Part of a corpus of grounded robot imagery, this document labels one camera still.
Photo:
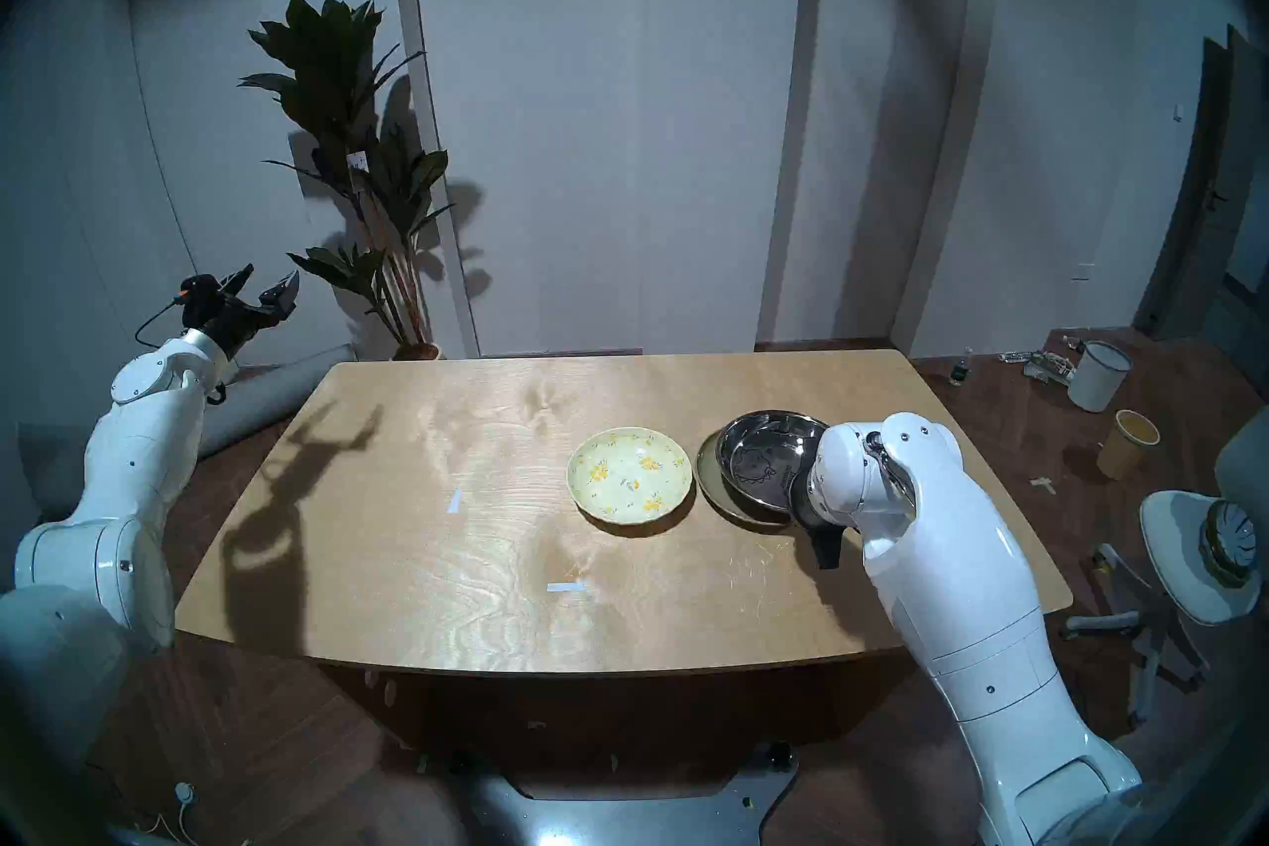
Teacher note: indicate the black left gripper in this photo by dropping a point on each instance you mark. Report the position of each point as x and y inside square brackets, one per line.
[230, 321]

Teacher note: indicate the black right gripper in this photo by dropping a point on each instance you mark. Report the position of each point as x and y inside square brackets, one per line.
[825, 547]

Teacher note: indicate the steel bowl with cartoon print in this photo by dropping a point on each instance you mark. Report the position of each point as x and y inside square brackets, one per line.
[768, 457]

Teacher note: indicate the yellow floral ceramic plate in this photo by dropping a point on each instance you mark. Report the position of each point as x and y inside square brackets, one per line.
[630, 472]

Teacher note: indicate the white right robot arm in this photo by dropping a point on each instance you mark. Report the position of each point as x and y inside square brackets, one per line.
[952, 596]

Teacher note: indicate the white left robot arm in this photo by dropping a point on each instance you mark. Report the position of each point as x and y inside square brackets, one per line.
[129, 477]

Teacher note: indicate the small green bottle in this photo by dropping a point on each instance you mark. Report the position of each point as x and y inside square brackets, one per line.
[960, 370]

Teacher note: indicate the tall dark green plant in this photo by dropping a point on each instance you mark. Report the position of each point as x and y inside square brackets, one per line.
[332, 71]

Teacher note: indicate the pile of small packaging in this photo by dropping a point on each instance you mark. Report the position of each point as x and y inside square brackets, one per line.
[1041, 365]

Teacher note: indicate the yellow paper cup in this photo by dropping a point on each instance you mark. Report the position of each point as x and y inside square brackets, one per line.
[1125, 450]

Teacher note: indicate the white enamel bucket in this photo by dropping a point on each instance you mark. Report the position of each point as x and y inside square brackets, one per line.
[1097, 380]

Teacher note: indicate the white swivel chair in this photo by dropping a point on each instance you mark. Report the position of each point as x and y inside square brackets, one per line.
[1180, 557]

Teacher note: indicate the round striped object on chair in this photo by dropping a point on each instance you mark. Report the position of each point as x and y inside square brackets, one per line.
[1229, 542]

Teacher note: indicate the dark wooden door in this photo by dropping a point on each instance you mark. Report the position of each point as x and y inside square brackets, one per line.
[1200, 220]

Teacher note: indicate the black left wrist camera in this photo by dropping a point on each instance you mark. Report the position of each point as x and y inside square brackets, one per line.
[201, 291]

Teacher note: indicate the silver robot base frame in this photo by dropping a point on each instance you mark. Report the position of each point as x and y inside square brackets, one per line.
[634, 819]

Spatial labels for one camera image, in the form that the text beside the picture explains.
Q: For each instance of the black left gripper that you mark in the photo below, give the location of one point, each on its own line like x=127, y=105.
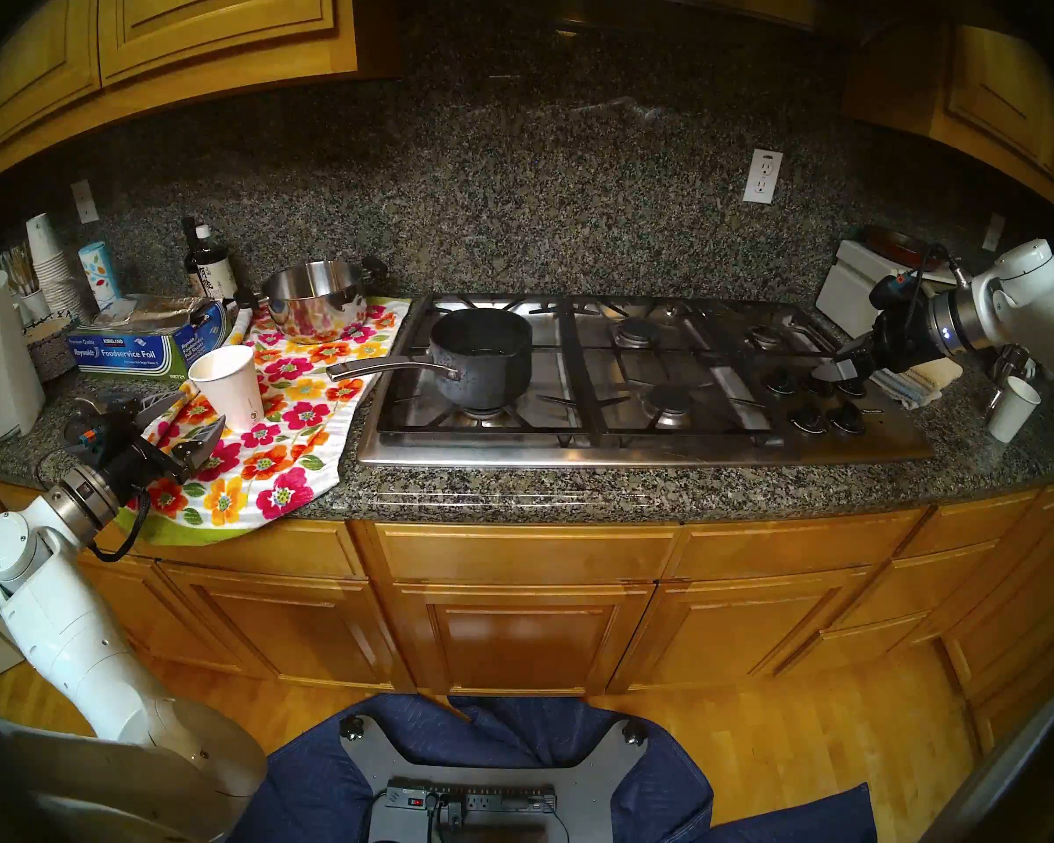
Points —
x=136, y=464

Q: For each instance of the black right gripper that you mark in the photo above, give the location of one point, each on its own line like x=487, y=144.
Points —
x=905, y=341

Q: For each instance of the black stove knob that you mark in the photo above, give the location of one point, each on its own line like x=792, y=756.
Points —
x=854, y=389
x=808, y=418
x=846, y=420
x=815, y=388
x=780, y=380

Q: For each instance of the white paper water cup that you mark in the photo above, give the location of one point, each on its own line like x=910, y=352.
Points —
x=228, y=393

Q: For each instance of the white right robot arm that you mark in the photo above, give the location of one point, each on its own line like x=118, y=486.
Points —
x=1036, y=297

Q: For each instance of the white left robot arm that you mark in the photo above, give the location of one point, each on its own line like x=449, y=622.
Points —
x=70, y=630

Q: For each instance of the small white paper cup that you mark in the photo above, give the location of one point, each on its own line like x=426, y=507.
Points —
x=1013, y=409

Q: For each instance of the colourful patterned paper cup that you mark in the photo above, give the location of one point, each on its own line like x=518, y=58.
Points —
x=98, y=275

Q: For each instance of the stainless steel stock pot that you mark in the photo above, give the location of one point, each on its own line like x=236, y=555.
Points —
x=316, y=310

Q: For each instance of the white cup holding wooden sticks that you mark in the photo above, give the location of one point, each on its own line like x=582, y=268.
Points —
x=33, y=306

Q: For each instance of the small black burner grate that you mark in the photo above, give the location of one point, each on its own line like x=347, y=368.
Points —
x=799, y=345

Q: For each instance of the stacked yellow blue cloths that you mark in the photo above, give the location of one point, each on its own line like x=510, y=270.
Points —
x=905, y=393

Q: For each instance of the white toaster oven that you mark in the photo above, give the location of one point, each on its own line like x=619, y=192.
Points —
x=843, y=292

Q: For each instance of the blue aluminium foil box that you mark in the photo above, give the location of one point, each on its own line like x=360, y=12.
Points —
x=140, y=349

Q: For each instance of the dark round lid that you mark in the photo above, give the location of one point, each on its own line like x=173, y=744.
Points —
x=70, y=433

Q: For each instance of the floral kitchen towel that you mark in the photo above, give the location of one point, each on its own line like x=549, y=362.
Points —
x=299, y=428

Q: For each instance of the stainless steel gas cooktop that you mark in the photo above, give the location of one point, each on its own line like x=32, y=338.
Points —
x=720, y=442

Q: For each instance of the patterned grey bowl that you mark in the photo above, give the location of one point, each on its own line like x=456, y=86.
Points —
x=51, y=349

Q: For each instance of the dark bottle with white label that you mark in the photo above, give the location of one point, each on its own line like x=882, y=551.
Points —
x=215, y=275

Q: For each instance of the large black burner grate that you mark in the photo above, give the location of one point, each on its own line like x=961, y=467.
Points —
x=413, y=427
x=694, y=428

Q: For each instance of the slim dark bottle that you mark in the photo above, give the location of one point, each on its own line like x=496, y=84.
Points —
x=190, y=253

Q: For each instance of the stack of white paper cups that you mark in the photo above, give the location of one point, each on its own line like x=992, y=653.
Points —
x=53, y=270

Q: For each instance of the wooden base cabinets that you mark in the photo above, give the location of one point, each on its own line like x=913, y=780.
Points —
x=527, y=639

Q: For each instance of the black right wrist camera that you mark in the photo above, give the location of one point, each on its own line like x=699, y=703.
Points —
x=894, y=290

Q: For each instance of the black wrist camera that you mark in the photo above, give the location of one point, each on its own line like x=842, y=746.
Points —
x=95, y=435
x=894, y=290

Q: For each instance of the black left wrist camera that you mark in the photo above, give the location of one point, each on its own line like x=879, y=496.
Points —
x=95, y=435

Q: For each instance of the white wall switch plate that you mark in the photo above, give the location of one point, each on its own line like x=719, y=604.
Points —
x=992, y=232
x=84, y=202

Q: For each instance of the white wall power outlet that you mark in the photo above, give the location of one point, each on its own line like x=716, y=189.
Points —
x=762, y=176

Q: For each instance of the wooden wall cabinet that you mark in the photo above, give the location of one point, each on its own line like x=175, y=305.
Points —
x=193, y=16
x=1001, y=95

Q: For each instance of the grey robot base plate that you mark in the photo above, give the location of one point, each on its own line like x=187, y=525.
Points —
x=492, y=753
-----
What to produce: Give the listing again exactly, minus its images.

Answer space:
Part of a corpus of grounded robot imagery, this document labels one camera still.
Photo:
Teacher note: indicate the black left gripper in this photo by dropping a point on each instance you mark. Report the position of each point as x and y inside square brackets, one per line.
[230, 321]

Teacher note: indicate the black right gripper in this photo by dropping a point on each instance you mark. Report the position of each point as x and y inside square brackets, one per line.
[825, 547]

Teacher note: indicate the steel bowl with cartoon print in this photo by dropping a point on each instance you mark. Report the position of each point as x and y inside square brackets, one per line.
[768, 457]

Teacher note: indicate the yellow floral ceramic plate in this photo by dropping a point on each instance you mark. Report the position of each point as x and y inside square brackets, one per line.
[630, 472]

Teacher note: indicate the white right robot arm in this photo by dropping a point on each instance you mark. Report the position of each point as x and y inside square brackets, one per line.
[952, 596]

Teacher note: indicate the white left robot arm in this photo by dropping a point on each instance you mark. Report the position of each point as x and y inside square brackets, one per line.
[129, 477]

Teacher note: indicate the small green bottle in this photo by dropping a point on each instance you mark. Report the position of each point as x and y inside square brackets, one per line.
[960, 370]

Teacher note: indicate the tall dark green plant in this photo by dropping a point on each instance you mark. Report the position of each point as x and y inside square brackets, one per line.
[332, 71]

Teacher note: indicate the pile of small packaging in this photo by dropping a point on each instance you mark. Report the position of each point as x and y inside square brackets, one per line.
[1041, 365]

Teacher note: indicate the yellow paper cup in this photo by dropping a point on each instance you mark. Report the position of each point as x and y inside square brackets, one per line.
[1125, 450]

Teacher note: indicate the white enamel bucket in this photo by dropping a point on each instance you mark. Report the position of each point as x and y inside square brackets, one per line.
[1097, 380]

Teacher note: indicate the white swivel chair in this photo by dropping a point on each instance you mark. Report the position of each point as x and y inside square brackets, one per line.
[1180, 557]

Teacher note: indicate the round striped object on chair in this photo by dropping a point on each instance you mark. Report the position of each point as x and y inside square brackets, one per line.
[1229, 542]

Teacher note: indicate the dark wooden door in this photo by dropping a point on each instance you mark. Report the position of each point as x and y inside square brackets, one per line.
[1200, 220]

Teacher note: indicate the black left wrist camera in this photo by dropping a point on each instance you mark. Report the position of each point as x and y inside square brackets, one per line.
[201, 291]

Teacher note: indicate the silver robot base frame in this photo by dropping a point on each instance you mark. Report the position of each point as x and y inside square brackets, one per line.
[634, 819]

Spatial labels for one camera image, in the form that the text beside the picture explains.
Q: For each instance of the black left gripper that you mark in the photo below, give the location of one point, each on its own line like x=127, y=105.
Points —
x=136, y=464

Q: For each instance of the black right gripper that you mark in the photo above, give the location of one point, each on its own line like x=487, y=144.
Points —
x=905, y=341

Q: For each instance of the black stove knob that you mark in the photo above, give the location of one point, each on its own line like x=792, y=756.
Points —
x=854, y=389
x=808, y=418
x=846, y=420
x=815, y=388
x=780, y=380

Q: For each instance of the white paper water cup that you mark in the photo above, give the location of one point, each on its own line like x=910, y=352.
Points —
x=228, y=393

Q: For each instance of the white right robot arm that you mark in the photo above, give the location of one point, each on its own line like x=118, y=486.
Points —
x=1036, y=297

Q: For each instance of the white left robot arm that you mark in the photo above, give the location of one point, each on its own line like x=449, y=622.
Points —
x=70, y=630

Q: For each instance of the small white paper cup that you mark in the photo above, give the location of one point, each on its own line like x=426, y=507.
Points —
x=1013, y=409

Q: For each instance of the colourful patterned paper cup that you mark in the photo above, give the location of one point, each on its own line like x=518, y=58.
Points —
x=98, y=275

Q: For each instance of the stainless steel stock pot that you mark in the photo above, give the location of one point, each on its own line like x=236, y=555.
Points —
x=316, y=310

Q: For each instance of the white cup holding wooden sticks that you mark in the photo above, give the location of one point, each on its own line like x=582, y=268.
Points —
x=33, y=306

Q: For each instance of the small black burner grate that you mark in the photo above, give the location of one point, each on its own line like x=347, y=368.
Points —
x=799, y=345

Q: For each instance of the stacked yellow blue cloths that you mark in the photo above, give the location of one point, each on its own line like x=510, y=270.
Points —
x=905, y=393

Q: For each instance of the white toaster oven that you mark in the photo above, give the location of one point, each on its own line like x=619, y=192.
Points —
x=843, y=292

Q: For each instance of the blue aluminium foil box that you mark in the photo above, give the location of one point, each on its own line like x=360, y=12.
Points —
x=140, y=349

Q: For each instance of the dark round lid that you mark in the photo above, give the location of one point, each on its own line like x=173, y=744.
Points —
x=70, y=433

Q: For each instance of the floral kitchen towel that you mark in the photo above, give the location of one point, each on its own line like x=549, y=362.
Points —
x=299, y=428

Q: For each instance of the stainless steel gas cooktop that you mark in the photo above, give the location of one point, each on its own line like x=32, y=338.
Points —
x=720, y=442

Q: For each instance of the patterned grey bowl that you mark in the photo above, give the location of one point, each on its own line like x=456, y=86.
Points —
x=51, y=349

Q: For each instance of the dark bottle with white label that you mark in the photo above, give the location of one point, each on its own line like x=882, y=551.
Points —
x=215, y=275

Q: For each instance of the large black burner grate that you mark in the photo above, give the location of one point, each on its own line like x=961, y=467.
Points —
x=413, y=427
x=694, y=428

Q: For each instance of the slim dark bottle that you mark in the photo above, give the location of one point, each on its own line like x=496, y=84.
Points —
x=190, y=253

Q: For each instance of the stack of white paper cups that you mark in the photo above, give the location of one point, each on its own line like x=992, y=653.
Points —
x=53, y=270

Q: For each instance of the wooden base cabinets that you mark in the photo above, give the location of one point, each on its own line like x=913, y=780.
Points —
x=527, y=639

Q: For each instance of the black right wrist camera that you mark in the photo above, give the location of one point, each on its own line like x=699, y=703.
Points —
x=894, y=290

Q: For each instance of the black wrist camera that you mark in the photo above, give the location of one point, each on its own line like x=842, y=746.
Points —
x=95, y=435
x=894, y=290

Q: For each instance of the black left wrist camera that you mark in the photo above, give the location of one point, each on its own line like x=879, y=496.
Points —
x=95, y=435

Q: For each instance of the white wall switch plate that you mark in the photo above, give the location of one point, each on its own line like x=719, y=604.
Points —
x=992, y=232
x=84, y=202

Q: For each instance of the white wall power outlet that you mark in the photo above, give the location of one point, each on its own line like x=716, y=189.
Points —
x=762, y=176

Q: For each instance of the wooden wall cabinet that you mark in the photo above, give the location of one point, each on its own line like x=175, y=305.
Points —
x=193, y=16
x=1001, y=95

Q: For each instance of the grey robot base plate that you mark in the photo above, give the location of one point, each on its own line like x=187, y=525.
Points —
x=492, y=753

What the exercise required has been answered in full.